I understand the concept of what ceilings and floors when using numbers; however, when it comes to proofs I am so lost, I was wondering if anyone could shed some light on some useful links that could help me do proofs with ceilings and floors.
I understand the general definition; however I don't know how to take it from there.
for example: prove $ n =⌊n/3⌋+ ⌈n/3⌉ +⌈n-1/3⌉ $
I know that by definition that x <= ⌊n/3⌋
Mathlove's hint is the solution.
But I'm not Mathlove so I did it the hard way. But this illustrates how I thought about it and came to a conclusion.
Well, let $\frac n 3 = m + a$ where m is an integer and $0<= a < 1$.

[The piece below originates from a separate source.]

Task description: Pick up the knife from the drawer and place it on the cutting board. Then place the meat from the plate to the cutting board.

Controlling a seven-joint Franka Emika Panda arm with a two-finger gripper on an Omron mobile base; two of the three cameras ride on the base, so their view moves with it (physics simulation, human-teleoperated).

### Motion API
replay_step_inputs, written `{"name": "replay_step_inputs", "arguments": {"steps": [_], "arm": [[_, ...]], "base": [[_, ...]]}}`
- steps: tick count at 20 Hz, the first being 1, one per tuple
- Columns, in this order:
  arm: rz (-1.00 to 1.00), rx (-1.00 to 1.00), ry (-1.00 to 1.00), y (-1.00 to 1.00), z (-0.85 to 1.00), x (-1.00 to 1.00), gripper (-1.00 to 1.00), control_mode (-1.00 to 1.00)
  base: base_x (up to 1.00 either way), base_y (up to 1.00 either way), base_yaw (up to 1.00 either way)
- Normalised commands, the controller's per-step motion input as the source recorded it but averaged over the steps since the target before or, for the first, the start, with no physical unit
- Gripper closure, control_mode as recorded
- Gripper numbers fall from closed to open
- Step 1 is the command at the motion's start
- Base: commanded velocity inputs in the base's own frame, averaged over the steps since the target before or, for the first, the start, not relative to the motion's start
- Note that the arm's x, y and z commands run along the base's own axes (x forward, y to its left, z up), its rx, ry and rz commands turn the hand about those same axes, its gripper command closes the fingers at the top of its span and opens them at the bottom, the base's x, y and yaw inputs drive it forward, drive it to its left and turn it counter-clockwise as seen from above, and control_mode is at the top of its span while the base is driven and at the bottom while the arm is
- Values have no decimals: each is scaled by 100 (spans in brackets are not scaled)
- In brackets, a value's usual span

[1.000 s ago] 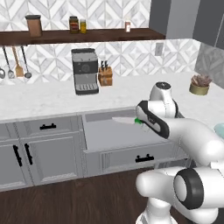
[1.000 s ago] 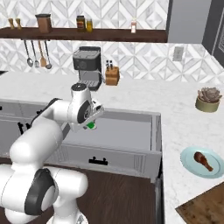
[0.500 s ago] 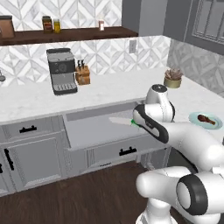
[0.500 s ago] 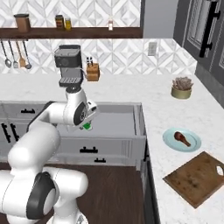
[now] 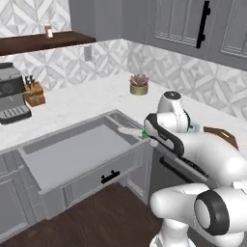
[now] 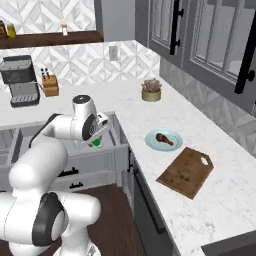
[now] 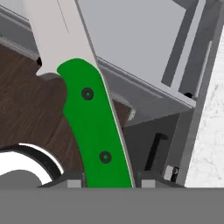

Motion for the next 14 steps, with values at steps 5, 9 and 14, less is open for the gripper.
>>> {"name": "replay_step_inputs", "arguments": {"steps": [5,9,14], "arm": [[0,0,0,0,0,0,100,100],[0,0,0,0,0,0,100,100],[0,0,0,0,0,0,100,100]], "base": [[15,27,-55],[26,42,-51],[34,59,-48]]}}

As n is an integer, $a = 0$ and $n = 3m$ or $a = 1/3$ and $n = 3m + 1$ or $a = 2/3$ and $n = 3m + 2$.
Then $⌊n/3⌋ = m$.
$⌈n/3⌉ = m + 1$ if a > 0 and $⌈n/3⌉ = m$ if a = 0.
$⌈(n−1)/3⌉ = ⌈n/3 −1/3⌉ =$... well $(n-1)/3 = m + a - 1/3$. So $⌈(n−1)/3⌉ = n$ if a = 0 or a = 1/3. $⌈(n−1)/3⌉ = n + 1$ if a = 2/3
So divide it into cases.
Case 1: $a = 0$. ⌊n/3⌋+⌈n/3⌉+⌈(n−1)/3⌉ = m + m + m = 3m = 3m = n.
Case 2: $a = 1/3$. ⌊n/3⌋+⌈n/3⌉+⌈(n−1)/3⌉ = m + (m + 1) + m = 3m + 1 = n.
Case 3: $a = 2/3$ ⌊n/3⌋+⌈n/3⌉+⌈(n−1)/3⌉ = m + (m + 1) + (m + 1) = 3m + 2 = n.